O loiro se aproximou de Rodrigo e pegou o filho. Um pouco mais atrás dele vinha Laura, rindo da cena. Ela usava uma bata lilás e um short azul escuro, nos pés delicadas sandálias baixas, o cabelo preso em um rabo de cavalo. Tão bela e serena quanto Sara se lembrava.
— Papai, ele não é tão chato quanto você fala — Carlos declarou sorrindo.
Júlio riu constrangido, segurando o filho em um braço e bagunçando seu cabelo com a outra mão.
— Certas coisas não se repete, Carlinhos.
— Tinha de ser filho de um cabeça de vento.
— Oras, Rodrigo!
Encararam-se com hostilidade.
— Não briguem na frente das crianças — pediu Laura com um sorriso doce.
— A culpa é toda dele — ambos disseram apontando um para o outro.
— Sei.
Carinhosa, Laura beijou a face do marido com tanta ternura e amor que Sara se sentiu encabulada. A pequena Ana se aproximou dos pais e abraçou a perna de Júlio, observando com um sorriso inocente o pai enlaçar com o braço desocupado a cintura da mãe.

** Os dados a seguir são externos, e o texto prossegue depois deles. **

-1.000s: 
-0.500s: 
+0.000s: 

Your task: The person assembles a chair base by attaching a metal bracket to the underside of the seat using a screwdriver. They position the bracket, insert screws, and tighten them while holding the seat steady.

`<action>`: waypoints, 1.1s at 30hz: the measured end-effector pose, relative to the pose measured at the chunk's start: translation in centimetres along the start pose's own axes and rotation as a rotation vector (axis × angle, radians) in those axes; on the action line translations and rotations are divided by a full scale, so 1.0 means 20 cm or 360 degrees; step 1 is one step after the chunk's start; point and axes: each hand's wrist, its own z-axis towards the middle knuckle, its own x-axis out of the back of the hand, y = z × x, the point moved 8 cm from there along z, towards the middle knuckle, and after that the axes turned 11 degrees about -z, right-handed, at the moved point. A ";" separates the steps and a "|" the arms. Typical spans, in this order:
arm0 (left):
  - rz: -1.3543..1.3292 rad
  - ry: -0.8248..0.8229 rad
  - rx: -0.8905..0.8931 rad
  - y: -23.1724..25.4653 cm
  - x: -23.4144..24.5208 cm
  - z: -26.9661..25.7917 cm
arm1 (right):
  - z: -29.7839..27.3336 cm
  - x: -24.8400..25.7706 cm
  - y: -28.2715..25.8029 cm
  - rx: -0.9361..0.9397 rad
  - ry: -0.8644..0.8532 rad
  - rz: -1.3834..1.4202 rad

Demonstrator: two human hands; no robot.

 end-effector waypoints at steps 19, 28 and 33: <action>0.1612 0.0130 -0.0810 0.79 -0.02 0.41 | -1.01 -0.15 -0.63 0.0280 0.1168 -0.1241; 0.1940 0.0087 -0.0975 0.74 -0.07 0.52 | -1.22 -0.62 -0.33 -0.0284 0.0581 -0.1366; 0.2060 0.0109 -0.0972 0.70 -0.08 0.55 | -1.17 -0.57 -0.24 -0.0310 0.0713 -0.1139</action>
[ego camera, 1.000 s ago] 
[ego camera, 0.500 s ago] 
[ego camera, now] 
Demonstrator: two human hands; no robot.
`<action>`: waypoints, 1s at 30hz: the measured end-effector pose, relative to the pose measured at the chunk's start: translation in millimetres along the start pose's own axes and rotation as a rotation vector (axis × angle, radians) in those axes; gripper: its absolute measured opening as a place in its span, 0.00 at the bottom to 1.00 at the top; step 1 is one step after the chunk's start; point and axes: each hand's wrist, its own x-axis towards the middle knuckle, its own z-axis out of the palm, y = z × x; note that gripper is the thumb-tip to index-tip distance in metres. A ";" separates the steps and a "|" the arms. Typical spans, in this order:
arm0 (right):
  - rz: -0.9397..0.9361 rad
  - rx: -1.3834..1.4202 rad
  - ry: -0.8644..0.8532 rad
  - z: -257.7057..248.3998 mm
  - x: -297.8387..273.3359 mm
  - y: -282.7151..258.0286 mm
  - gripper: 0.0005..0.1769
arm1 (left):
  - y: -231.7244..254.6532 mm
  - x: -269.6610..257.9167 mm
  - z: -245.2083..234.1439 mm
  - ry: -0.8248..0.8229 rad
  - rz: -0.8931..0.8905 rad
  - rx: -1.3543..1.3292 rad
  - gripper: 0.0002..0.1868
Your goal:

Pareciam posar para um retrato de família.
Sentindo que sobrava no local, desviou o olhar e percebeu que Rodrigo a observava de um modo estranho, intenso e carregado de mensagens que não conseguia e nem podia decifrar.
— É bom revê-la Sara — disse Laura chamando sua atenção.
Sem reparar no sorriso hesitante de Laura e nos olhares preocupados de Rodrigo e Júlio, Sara sorriu animada.
— É bom te ver também, Laura.
De repente, foi apertada pelos braços de Laura em um abraço. Quando se afastaram, estranhou ver o rosto de Laura molhado por lágrimas.
— Desculpe, é a emoção... os hormônios... — disse Laura secando a face com as mãos. Sara só entendeu a última parte quando ela deslizou uma mão sobre a barriga levemente redonda. — Vou da alegria as lágrimas em um segundo.
— De quanto tempo? — perguntou feliz pelos amigos.
— Quatro meses.
— Os piores quatro meses da minha vida — reclamou Júlio baixinho, de forma que só Rodrigo, próximo dele, ouvisse.
— O almoço está pronto na sala de jantar, me acompanhe — pediu Laura mostrando o caminho para Sara, sendo acompanhadas por Ana.
— Tenho a impressão que a minha esposa se esqueceu de mim também — reclamou Júlio enquanto colocava Carlos no chão.
O menino correu para alcançar a mãe.
— É compreensível, Laura tem saudade da amizade com Sara — Rodrigo comentou, sem achar graça no comentário do sócio. — Depois precisamos conversar, a sós — pediu muito sério.
— Sobre?
— Te explico mais tarde, quando conversarmos — respondeu, seguindo para a sala de jantar, e deixando Júlio irritado com o comportamento arrogante.
Rodrigo queria desabafar sobre as lembranças que Sara teve, mas só podia falar tudo o que queria em um local com portas fechadas. Seu maior defeito, ou qualidade dependendo do ponto de vista, sempre foi o orgulho. Não costumava pedir nada a ninguém, por considerar essa atitude típica de gente fraca, mas dessa vez abriria mão dessa característica e pediria ajuda para Júlio.
Precisava descobrir quem alimentou a insegurança de Sara em relação ao casamento.